Good sources of carbohydrate include:

Protein

Moderate amounts of protein are important to support and repair your muscles, in particular during intense training periods and to optimise recovery (see ‘after the finishing line’ section below). The recommendation for protein intake in distance runners is 1.2-1.4 g protein/kg body weight/day. Protein intake is usually proportional to total calorie intake, so the more food you eat the more likely you will meet these needs.

Aim to include a good source of protein at lunch and dinner; consume milk regularly throughout the day and include sources of protein in some snacks.

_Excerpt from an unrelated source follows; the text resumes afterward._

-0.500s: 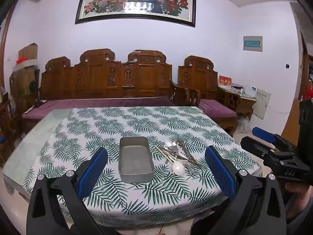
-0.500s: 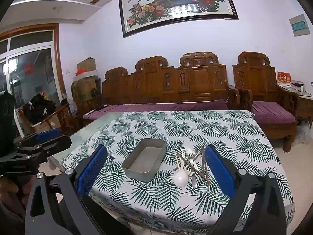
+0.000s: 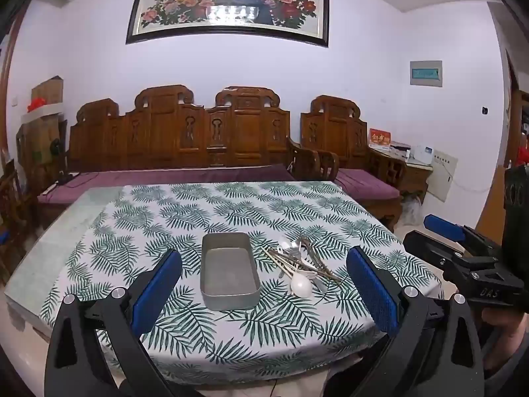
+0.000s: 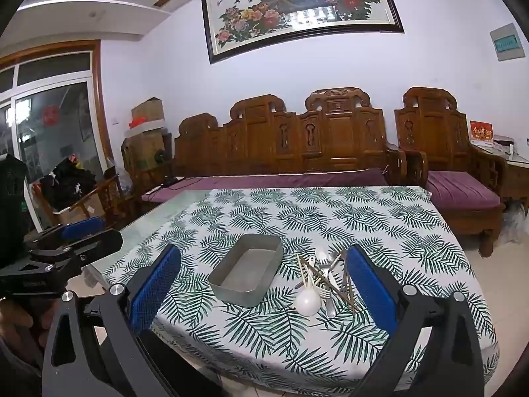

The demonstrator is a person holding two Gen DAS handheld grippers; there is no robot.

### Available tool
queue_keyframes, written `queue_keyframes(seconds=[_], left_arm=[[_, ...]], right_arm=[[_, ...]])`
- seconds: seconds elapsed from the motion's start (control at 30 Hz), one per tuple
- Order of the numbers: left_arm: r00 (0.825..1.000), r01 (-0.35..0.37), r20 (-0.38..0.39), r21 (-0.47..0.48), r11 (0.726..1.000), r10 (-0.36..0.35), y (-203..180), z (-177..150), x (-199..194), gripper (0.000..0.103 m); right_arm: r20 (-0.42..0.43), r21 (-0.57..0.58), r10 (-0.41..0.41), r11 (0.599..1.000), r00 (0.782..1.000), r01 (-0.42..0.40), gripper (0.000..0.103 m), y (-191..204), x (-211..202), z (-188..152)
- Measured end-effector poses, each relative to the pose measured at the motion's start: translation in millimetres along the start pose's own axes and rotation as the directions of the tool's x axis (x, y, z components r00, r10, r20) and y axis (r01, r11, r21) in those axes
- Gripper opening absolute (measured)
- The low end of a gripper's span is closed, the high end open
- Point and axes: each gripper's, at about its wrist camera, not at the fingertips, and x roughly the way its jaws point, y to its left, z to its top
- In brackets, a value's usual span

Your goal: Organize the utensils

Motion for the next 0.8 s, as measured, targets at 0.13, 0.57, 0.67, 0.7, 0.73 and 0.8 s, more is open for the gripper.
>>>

Good sources of protein include:

Fluid

During training you lose fluid through sweating. Unless these fluid losses are replaced by drinking, you run the risk of becoming dehydrated, which can cause fatigue and impair your performance. Fluid requirements are different for everyone and it is important to develop your own hydration strategy in training and for races. If the weather is warm and/or humid you will need to drink more than usual to replace the extra fluid you have lost through sweating.

Before:          

During:

After:

You can make your own isotonic drink using the following recipes:

Option 1: Option 2:

50 – 80 g sucrose

1L warm water

Pinch of salt

Sugar-free squash for flavour

500 ml water

500 ml unsweetened fruit juice

Pinch of salt

TIPS FOR THE LAST FEW WEEKS OF TRAINING

SAMPLE HIGH CARBOHDRATE TRAINING DIET

Time Sample Menu
Breakfast

60g wholegrain cereal (e.g. porridge / bran flakes / muesli) + low fat milk

Fruit e.g. banana / apple / dried apricots / raisins

200 ml fruit juice

Training run

Isotonic drink

Post training

500ml flavoured milk

Fruit

Cereal bar

Lunch

Wholemeal roll / bap / bread + low fat spread

+ Chicken / ham / tinned fish / egg / low fat cheese

+ salad

Fruit / fruit juice

Slice of fruit cake / cereal bar

Afternoon snack

Yogurt / fruit / handful of nuts and dried fruit

Dinner

Meat / fish / eggs / beans

Potato / pasta / rice (50% of plate)

Side salad + low fat dressing

200ml low fat milk

Fruit salad

Evening snack

60g wholegrain cereal + low fat milk

COMPETITION NUTRITION

Before the marathon

During the race

NOTE: Experiment with what works for you during training. Try and avoid last minute changes to your fluid and carbohydrate strategy by race day free promotional products.

 

After the finishing line

The 3 rules of recovery are:

REFUEL energy stores with carbohydrate!

REPAIR muscle tissue with protein!

REHYDRATE body fluids with fluid and electrolytes!

 

Created by  Lauren DelanyMSc Sport and Exercise Nutrition, BSc (Hons) & PG Dip Human Nutrition and Dietetics, ISAK1 October 2013, updated by the SNIG April 2016.

Review date: April 2019

© 2016 Irish Nutrition and Dietetics Institute, INDI. All rights reserved. May be reproduced in its entirety provided the source is acknowledged. This information is not meant to replace advice from your medical doctor or individual counselling with dietitian.  It is intended for educational and informational purposes only.